TiDB executing full table scan

Ajay_Babu · April 18, 2023, 1:04pm

Hi Team,
I am using TiDB version 6.5.1 and I created a table which contains two indexes let’s say KEY msisdn_idx (msisdn),KEY s_date_idx (s_date) and when I am trying to query the table with s_date=? it’s showing full table scan in query plan, it’s not using index. I am attaching the DDL of table and query plan output, So please suggest.

explain.txt (19.0 KB)

Thanks,
Ajay Babu Maguluri.

crazycs520 · April 18, 2023, 2:13pm

Thanks for the question.

The query of SELECT SUM(voice_amt) FROM instant_cdr_case3 WHERE s_date='2023-03-01'; doesn’t use index s_date_idx(s_date) cause by the index s_date_idx selectivity too bad.

From the query plan, table instant_cdr_case3 has 150000000 rows, and there are 10000000 rows meet the condition s_date='2023-03-01', then the cost-based optimizer thinks the cost of the full-table scan is lower than the index-lookup scan.

Ajay_Babu · April 18, 2023, 2:35pm

Thanks for the update.
This was time taken for both the queries and can find same in earlier attachment.

here comparatively index was taking less time and queried data is around 6% of total data, why CBO is doing full table scan instead of index scan, is there any rules CBO follows, so that can use in table design for data.

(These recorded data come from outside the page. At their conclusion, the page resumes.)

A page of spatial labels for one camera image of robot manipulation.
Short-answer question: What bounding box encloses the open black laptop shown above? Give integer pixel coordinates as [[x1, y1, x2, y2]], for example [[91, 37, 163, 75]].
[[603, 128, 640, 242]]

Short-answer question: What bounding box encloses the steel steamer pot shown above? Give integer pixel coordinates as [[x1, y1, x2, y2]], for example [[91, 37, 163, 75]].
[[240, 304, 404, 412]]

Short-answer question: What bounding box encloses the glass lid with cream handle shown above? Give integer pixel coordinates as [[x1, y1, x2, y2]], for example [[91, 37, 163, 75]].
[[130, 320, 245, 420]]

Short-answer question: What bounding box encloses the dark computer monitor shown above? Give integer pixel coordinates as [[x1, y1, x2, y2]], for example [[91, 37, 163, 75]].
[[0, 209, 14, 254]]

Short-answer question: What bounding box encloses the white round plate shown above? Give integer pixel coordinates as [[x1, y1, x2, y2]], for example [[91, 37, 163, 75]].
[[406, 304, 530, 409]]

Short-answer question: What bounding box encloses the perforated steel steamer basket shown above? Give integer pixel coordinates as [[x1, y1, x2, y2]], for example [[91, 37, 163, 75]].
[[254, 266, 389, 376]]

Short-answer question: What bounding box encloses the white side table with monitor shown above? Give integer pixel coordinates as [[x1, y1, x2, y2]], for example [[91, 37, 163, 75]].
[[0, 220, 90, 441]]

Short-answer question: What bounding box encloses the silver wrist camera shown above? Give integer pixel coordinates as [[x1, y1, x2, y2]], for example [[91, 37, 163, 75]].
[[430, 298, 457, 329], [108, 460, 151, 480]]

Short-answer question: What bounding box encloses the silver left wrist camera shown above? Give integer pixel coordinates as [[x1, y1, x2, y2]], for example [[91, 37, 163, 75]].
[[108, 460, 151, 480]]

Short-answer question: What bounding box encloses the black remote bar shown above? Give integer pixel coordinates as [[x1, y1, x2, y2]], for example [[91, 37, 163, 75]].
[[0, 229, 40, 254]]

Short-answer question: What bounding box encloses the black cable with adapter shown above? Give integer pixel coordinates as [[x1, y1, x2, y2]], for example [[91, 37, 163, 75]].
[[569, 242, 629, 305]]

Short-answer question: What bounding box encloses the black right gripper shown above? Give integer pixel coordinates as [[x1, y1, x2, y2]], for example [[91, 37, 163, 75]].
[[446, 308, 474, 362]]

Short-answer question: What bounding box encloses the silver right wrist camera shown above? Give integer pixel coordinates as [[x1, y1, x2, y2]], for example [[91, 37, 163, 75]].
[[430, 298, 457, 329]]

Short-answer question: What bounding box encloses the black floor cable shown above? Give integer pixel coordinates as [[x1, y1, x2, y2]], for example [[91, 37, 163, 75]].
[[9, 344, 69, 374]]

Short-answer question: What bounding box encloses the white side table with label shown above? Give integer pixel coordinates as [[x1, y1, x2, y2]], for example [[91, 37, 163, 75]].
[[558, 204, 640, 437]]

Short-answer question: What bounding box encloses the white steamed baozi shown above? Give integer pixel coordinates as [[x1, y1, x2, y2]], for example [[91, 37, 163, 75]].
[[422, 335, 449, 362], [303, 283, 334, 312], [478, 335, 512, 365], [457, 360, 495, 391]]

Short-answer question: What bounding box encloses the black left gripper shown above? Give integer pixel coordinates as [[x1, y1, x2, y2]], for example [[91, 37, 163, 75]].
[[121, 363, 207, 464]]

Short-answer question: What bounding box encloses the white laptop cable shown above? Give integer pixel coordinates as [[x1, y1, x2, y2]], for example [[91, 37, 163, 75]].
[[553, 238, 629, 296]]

crazycs520 · April 18, 2023, 3:07pm

Nice catch. I also noticed that querying using an index is actually faster. But index-lookup scan faster doesn’t indicate its cost is lower than full-table scan. Such as, index-lookup scan use 282 IndexRangeScan cop RPC requests and 803 TableRowIDScan cop RPC requests, but full-table scan only use 815 cop RPC requests, which is lower than index-lookup scan.

But the CBO cost model is very complicated, and it may be adjusted with version changes. When we do table design or query design, recommend prioritizing the following best practices:

Ajay_Babu · April 18, 2023, 5:34pm

Then in that case data size increases in particular index it will execute more tasks so it causes full table scan when query the index?
And I can use indexes only for point lookups or range scan which return few records?

In my case I have to store daily 10 million transaction for the last 90 days and when query where contains only transaction_date, so I have only option to create index for transaction_date, in this case how tidb deal?

crazycs520 · April 19, 2023, 2:16am

Index is certainly useful. Index-scan definitely faster than full-table-scan. But IndexLookUp may not necessarily be faster than full-table-scan.
To some extent, what you said is correct. But TiDB will always use index if the index contains all data the query need, since index-scan definitely faster than full-table-scan.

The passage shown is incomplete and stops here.